C'est une autre porte de sortie. Un point final à la maladie.
Edith Rigaut, tatoueuse paramédicale
Édith l'a reçu une première fois pour une séance d'écoute et d'échange, "où l'on reparle de l'annonce du diagnostic à la vie d'aujourd'hui. Puis il y a un gros travail de recherche d'emplacement du tatouage sur le sein et de couleur. Elle avait son sein réduit qui était mal cicatrisé et son aréole qui n'avait plus de forme et plus de téton. Je lui ai tatoué un téton et reformer son aréole. Le fait de donner du volume visuel à son téton lui a permis de retrouver une image de sa poitrine. C'est le retour de l'estime de soi. Cet été, cette cliente s'est mise en maillot de bain. Cela ne lui était plus arrivé depuis très longtemps".
Prendre ses marques en amont
En France, une femme sur 8 est atteinte d'un cancer du sein. Le taux le plus élevé au monde. Il n'est pas rare qu'une patiente soit atteinte d'un cancer des deux seins, en même temps ou à quelques années d'écart. "J'ai une cliente qui a subi l'ablation des deux seins et qui a été reconstruite, reprend Edith Rigaut. Je lui ai proposé de lui montrer mes tatouages sur de la peau synthétique. Elle est arrivée avec la photo des seins de sa fille", dit-elle, submergé par l'émotion.
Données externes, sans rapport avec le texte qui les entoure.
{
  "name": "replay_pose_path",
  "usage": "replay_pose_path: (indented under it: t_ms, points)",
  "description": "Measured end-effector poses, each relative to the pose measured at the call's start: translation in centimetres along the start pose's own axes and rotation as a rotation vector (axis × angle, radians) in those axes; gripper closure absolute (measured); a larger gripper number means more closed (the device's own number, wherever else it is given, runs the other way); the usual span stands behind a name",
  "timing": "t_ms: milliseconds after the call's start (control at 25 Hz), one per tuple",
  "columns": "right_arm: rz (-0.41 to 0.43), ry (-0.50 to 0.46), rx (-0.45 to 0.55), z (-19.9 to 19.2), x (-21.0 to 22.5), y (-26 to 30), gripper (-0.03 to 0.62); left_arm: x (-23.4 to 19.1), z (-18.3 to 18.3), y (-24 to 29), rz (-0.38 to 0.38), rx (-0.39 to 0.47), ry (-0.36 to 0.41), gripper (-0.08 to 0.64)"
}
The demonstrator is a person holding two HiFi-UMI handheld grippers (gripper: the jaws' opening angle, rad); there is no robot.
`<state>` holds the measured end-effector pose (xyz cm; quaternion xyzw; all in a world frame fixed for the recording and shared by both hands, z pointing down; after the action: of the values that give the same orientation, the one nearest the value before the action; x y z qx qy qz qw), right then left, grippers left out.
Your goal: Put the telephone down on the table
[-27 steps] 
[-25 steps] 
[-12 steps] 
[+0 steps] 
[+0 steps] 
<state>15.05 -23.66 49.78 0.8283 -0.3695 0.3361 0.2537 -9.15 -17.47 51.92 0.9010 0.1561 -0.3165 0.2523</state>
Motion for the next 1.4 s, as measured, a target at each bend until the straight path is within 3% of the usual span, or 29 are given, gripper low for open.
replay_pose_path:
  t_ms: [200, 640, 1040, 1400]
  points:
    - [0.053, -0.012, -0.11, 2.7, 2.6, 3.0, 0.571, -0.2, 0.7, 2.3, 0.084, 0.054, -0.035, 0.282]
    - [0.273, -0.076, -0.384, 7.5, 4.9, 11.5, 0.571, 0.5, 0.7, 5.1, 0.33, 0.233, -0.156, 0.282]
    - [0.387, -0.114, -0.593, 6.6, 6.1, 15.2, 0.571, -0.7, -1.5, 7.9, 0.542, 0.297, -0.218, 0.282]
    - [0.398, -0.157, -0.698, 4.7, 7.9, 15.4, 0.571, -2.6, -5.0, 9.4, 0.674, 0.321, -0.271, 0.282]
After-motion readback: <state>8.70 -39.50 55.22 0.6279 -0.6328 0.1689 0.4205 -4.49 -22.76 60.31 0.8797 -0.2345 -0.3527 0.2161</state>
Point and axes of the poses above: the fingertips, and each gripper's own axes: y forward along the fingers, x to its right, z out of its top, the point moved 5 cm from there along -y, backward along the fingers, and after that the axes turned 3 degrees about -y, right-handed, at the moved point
"Cela m'apporte beaucoup aussi, explique-t-elle. Nous sommes dans l'humain. Dans ce qui représente la femme, sa féminité". Parfois, elles viennent avec leur compagnon, parfois seules car la maladie a fait exploser leur couple. Mais ce qui est important pour la praticienne est de les amener à venir la voir en amont. "Ces femmes ne peuvent se faire tatouer qu'après un an de cicatrisation suite à leur dernière chirurgie. Cela leur permet de se projeter. Après le premier rendez-vous basé sur l'écoute et l'échange, il y a trois séances espacées de huit semaines de cicatrisation."
Pour l'instant, le tatouage paramédical est très peu pris en charge par la sécurité sociale ou les mutuelles. "Dans certaines régions de France, des femmes ont demandé une prise en charge exceptionnelle et ont été aidées. Cela dépend des revenus notamment".
Édith Rigaut ne vit pas de son activité deux ans après son installation. "Je ne veux pas que le prix soit un frein". Alors, elle tente de se faire connaître. Octobre Rose est le mois propice pour cela. Elle sera d'ailleurs à Cormontreuil lors des actions menées par la ville à partir du 14 octobre.
Redessiner une part de féminité pour retrouver l'estime et la confiance en soi. "J'ai envie d'apporter cela aux femmes. C'est une autre porte de sortie. Un point final à la maladie."